Farshee attempts to round out his portrait of the hated Jamal Pasha, Military Governor of Greater Syria 1914-1917, by quoting the writings of Halide Edid, a Turkish feminist and educator. Jamal enlisted Edid, with limited success, to establish an Ottoman school system (replacing schools run by the Allies and their supporters), as well as to reform an overcrowded Lebanese orphanage.
 
Edid also lauded Jamal’s flimsily justified hanging of 11 men (convicted on evidence of treason gained by raiding the abandoned French Embassy and breaking into documents with diplomatic seals) — a 1915 event so burned into Lebanese consciousness that they commemorated every August 21 as Martyrs’ Day.
 
In addition to his brutality, Jamal proved a poor administrator. In just one example, freight cars of grain intended for Mount Lebanon rotted on Syrian train tracks while to the west, thousands were dying.
 
Farshee’s narrative becomes most human when he discusses the heroes of the Famine, those groups and individuals who rose to the challenge of mitigating its effects. These include the Druze under Nasib Jumblatt, singled out for the values of cooperation, communality, and hospitality that allowed them to minimize deaths among their people, as well as to save others who came to them for help.
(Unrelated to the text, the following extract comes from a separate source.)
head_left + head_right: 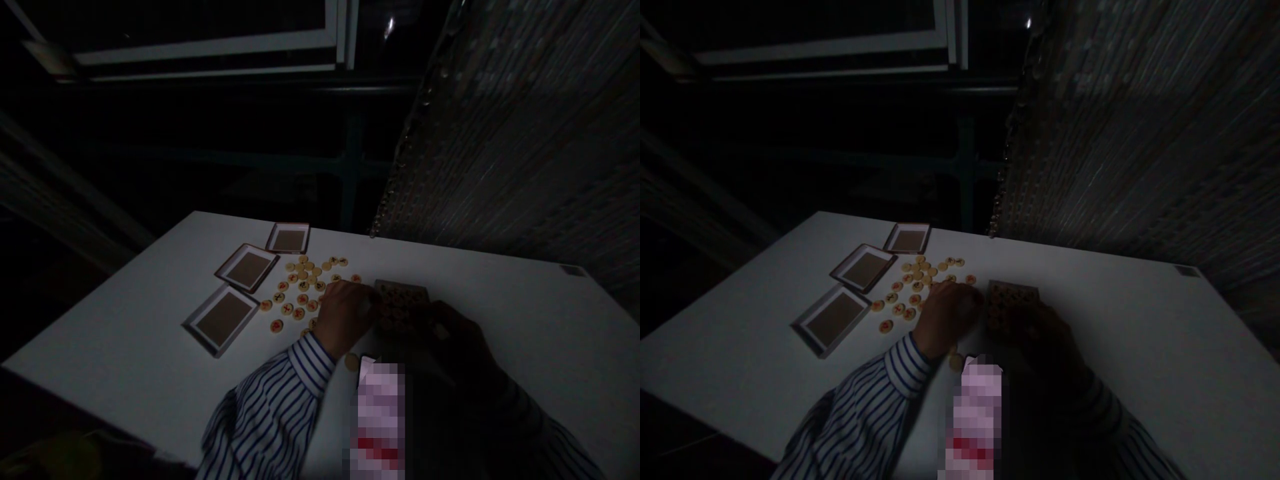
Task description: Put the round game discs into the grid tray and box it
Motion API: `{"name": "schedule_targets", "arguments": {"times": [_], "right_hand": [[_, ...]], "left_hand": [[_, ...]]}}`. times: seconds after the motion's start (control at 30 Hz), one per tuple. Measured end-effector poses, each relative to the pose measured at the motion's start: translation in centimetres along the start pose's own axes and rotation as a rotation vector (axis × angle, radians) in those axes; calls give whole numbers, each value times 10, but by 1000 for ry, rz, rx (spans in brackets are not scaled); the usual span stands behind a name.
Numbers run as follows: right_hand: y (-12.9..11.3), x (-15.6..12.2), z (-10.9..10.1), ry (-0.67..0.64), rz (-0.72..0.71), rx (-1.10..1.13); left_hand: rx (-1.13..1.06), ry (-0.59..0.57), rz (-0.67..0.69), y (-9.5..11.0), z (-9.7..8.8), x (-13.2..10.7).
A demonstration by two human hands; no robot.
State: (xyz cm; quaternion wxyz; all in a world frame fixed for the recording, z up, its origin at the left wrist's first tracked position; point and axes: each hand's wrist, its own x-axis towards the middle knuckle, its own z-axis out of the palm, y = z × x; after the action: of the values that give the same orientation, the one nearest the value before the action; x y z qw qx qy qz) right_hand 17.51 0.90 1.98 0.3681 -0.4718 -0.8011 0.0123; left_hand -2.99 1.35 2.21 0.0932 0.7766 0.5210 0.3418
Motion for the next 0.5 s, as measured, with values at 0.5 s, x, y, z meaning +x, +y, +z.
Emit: {"name": "schedule_targets", "arguments": {"times": [0.5], "right_hand": [[17, 65, -41, -66, 102, 91]], "left_hand": [[-56, -3, 18, 9, 16, 51]]}}
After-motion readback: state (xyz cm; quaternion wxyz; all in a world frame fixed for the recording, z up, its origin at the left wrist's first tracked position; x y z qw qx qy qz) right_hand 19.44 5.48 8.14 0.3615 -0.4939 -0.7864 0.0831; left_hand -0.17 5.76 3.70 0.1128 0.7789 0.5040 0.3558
Farshee also praises the close-knit Maronite Christian village of Zgharta and one of its leaders, Sarkis Naoum, a generous and gifted smuggler who used his knowledge of the mountainous terrain, Ottoman patrols, and safe routes to distribute thousands of pounds of grain, until his death in a shootout with bandits in 1917.
 
Farshee includes moving reported details of the struggling and dying: a young mother making a paste out of the bitter berries of the meliaazedarach tree — which even locusts would not eat — to feed her baby; people stuffing their empty bellies with the raw husks of carob pods, until the inedible residue felled and killed them.
 
These images from long ago linger in the mind of the reader living in a world still beset by malnutrition and starvation, by oppression and injustice. Louis Farshee has added a necessary chapter to the narrative of Middle Eastern history. 
 
This review appeared in Al Jadid Magazine, Vol. 19, No. 69, 2015.